Found DFU: [0483:df11] ver=2200, devnum=15, cfg=1, intf=0, path="20-6", alt=3,
    name="@Device Feature/0xFFFF0000/01*004 e", serial="3364348B3235"
Found DFU: [0483:df11] ver=2200, devnum=15, cfg=1, intf=0, path="20-6", alt=2,
    name="@OTP Memory /0x1FFF7800/01*512 e,01*016 e", serial="3364348B3235"
Found DFU: [0483:df11] ver=2200, devnum=15, cfg=1, intf=0, path="20-6", alt=1,
    name="@Option Bytes  /0x1FFFC000/01*016 e", serial="3364348B3235"
Found DFU: [0483:df11] ver=2200, devnum=15, cfg=1, intf=0, path="20-6", alt=0,
    name="@Internal Flash  /0x08000000/04*016Kg,01*064Kg,07*128Kg", serial="3364348B3235"
$

The entry we need is the last one (alt=0, “Internal Flash”) and since there are no other DFU devices in my setup, we can perform the firmware upload using:

dfu-util -a 0 -D .pioenvs/black407/firmware.bin -s 0x08000000

Note that dfu-util calls this a download (-D) - which is mighty confusing !!!

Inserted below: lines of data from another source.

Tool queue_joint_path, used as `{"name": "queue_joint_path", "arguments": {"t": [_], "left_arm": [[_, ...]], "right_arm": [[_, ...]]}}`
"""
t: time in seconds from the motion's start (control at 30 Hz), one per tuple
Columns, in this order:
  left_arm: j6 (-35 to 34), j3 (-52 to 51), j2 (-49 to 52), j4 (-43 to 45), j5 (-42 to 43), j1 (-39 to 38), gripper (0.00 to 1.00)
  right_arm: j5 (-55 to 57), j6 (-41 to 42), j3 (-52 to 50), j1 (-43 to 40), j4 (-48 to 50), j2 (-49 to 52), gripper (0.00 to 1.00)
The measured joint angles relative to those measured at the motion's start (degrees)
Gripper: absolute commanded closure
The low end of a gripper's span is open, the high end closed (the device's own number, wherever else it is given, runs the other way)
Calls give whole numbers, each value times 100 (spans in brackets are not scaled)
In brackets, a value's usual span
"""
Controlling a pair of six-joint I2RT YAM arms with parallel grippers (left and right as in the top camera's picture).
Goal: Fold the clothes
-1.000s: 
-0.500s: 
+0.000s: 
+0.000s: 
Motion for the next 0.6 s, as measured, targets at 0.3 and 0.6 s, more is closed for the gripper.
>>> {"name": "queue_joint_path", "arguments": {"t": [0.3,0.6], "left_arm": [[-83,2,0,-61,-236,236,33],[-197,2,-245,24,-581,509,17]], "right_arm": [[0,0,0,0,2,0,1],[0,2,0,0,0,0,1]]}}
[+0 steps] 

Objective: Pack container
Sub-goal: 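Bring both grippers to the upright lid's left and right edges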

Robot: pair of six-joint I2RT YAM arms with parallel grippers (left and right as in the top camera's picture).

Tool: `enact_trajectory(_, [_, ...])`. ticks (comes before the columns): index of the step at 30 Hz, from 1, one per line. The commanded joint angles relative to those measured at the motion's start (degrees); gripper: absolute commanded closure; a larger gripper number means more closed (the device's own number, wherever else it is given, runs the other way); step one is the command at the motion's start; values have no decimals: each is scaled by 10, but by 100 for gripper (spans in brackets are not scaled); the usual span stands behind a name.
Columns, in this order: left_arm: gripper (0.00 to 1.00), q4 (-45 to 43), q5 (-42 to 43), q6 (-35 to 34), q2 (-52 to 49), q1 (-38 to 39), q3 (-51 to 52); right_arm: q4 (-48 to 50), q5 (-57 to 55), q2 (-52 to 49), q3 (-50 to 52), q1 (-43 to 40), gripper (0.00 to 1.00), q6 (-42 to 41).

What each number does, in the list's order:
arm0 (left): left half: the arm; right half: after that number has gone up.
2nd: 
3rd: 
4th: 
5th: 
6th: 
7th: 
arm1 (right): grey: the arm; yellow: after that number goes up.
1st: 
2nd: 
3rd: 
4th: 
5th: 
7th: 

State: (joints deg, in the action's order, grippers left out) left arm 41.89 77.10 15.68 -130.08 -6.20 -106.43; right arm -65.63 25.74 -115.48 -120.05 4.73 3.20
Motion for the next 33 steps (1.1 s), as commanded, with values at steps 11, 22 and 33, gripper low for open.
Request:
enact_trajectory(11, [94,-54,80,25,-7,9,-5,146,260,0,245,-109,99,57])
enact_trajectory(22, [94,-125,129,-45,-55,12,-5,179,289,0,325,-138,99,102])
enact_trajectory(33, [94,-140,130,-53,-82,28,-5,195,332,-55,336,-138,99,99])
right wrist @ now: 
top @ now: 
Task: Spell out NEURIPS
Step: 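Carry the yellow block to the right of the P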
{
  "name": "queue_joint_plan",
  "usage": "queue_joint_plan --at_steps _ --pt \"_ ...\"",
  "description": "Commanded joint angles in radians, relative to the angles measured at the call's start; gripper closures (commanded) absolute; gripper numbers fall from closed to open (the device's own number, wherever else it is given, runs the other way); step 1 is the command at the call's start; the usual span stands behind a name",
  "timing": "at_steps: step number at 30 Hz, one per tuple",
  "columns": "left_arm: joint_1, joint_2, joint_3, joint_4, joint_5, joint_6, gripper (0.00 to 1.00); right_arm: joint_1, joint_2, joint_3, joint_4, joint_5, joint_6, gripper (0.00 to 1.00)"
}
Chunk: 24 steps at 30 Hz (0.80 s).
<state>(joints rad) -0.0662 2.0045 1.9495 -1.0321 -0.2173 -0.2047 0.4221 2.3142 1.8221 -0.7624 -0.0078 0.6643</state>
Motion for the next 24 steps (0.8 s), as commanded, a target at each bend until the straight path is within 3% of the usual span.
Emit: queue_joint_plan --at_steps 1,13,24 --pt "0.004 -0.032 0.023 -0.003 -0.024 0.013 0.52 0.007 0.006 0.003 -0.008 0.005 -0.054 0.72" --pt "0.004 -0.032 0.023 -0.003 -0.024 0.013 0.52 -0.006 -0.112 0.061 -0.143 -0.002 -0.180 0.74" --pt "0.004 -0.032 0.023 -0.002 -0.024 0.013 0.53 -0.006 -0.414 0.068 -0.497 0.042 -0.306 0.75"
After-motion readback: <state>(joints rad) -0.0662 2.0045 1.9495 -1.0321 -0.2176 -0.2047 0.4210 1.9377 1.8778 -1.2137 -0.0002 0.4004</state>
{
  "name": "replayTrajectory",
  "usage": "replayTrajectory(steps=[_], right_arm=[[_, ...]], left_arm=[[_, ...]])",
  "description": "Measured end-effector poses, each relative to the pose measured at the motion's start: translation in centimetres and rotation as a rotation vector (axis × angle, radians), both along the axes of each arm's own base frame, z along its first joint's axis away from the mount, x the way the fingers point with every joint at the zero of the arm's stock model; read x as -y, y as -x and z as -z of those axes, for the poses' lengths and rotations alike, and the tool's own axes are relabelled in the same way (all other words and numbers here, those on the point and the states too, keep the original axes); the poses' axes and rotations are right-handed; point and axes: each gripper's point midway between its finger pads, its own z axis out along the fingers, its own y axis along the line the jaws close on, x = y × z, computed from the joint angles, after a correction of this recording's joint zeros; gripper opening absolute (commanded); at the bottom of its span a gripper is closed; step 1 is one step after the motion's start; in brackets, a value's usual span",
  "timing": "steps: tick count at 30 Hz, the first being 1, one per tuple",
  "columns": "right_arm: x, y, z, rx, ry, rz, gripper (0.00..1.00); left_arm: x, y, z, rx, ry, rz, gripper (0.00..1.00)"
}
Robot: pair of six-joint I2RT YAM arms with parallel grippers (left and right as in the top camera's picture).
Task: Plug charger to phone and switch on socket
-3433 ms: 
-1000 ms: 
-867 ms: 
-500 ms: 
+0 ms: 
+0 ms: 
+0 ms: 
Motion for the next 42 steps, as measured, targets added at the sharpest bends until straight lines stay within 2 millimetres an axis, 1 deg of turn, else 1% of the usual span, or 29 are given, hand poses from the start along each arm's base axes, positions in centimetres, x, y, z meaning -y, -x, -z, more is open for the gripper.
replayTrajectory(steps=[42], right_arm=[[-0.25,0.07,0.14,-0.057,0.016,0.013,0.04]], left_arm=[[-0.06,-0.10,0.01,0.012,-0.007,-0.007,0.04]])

Here is a transcript, with some startup messages omitted for clarity:

$ dfu-util -a 0 -D .pioenvs/black407/firmware.bin -s 0x08000000
[...]
Opening DFU capable USB device...
ID 0483:df11
Run-time device DFU version 011a
Claiming USB DFU Interface...
Setting Alternate Setting #0 ...
Determining device status: state = dfuERROR, status = 10
dfuERROR, clearing status
Determining device status: state = dfuIDLE, status = 0
dfuIDLE, continuing
DFU mode device DFU version 011a
Device returned transfer size 2048
DfuSe interface name: "Internal Flash  "
Downloading to address = 0x08000000, size = 2328
Download	[=========================] 100%         2328 bytes
Download done.
File downloaded successfully
$

The only thing left to do is: unplug, restore the BOOT jumper, plug in again. Then the on-board LED2 will start blinking. And a new USB device will show up - again with MacOS:

It’s now a serial-over-USB port, accessible via a terminal emulator such as picocom:

$ picocom --imap lfcrlf -q /dev/cu.usbmodem14101
7500
8000
8500
9000
9500
[...etc...]

Note that with this serial USB connection there’s no need to specify a baud rate, because the USB device is built into the F407 µC itself and works with the raw USB packets.

This concludes two approaches to getting a LED blink + USB serial example into an F407.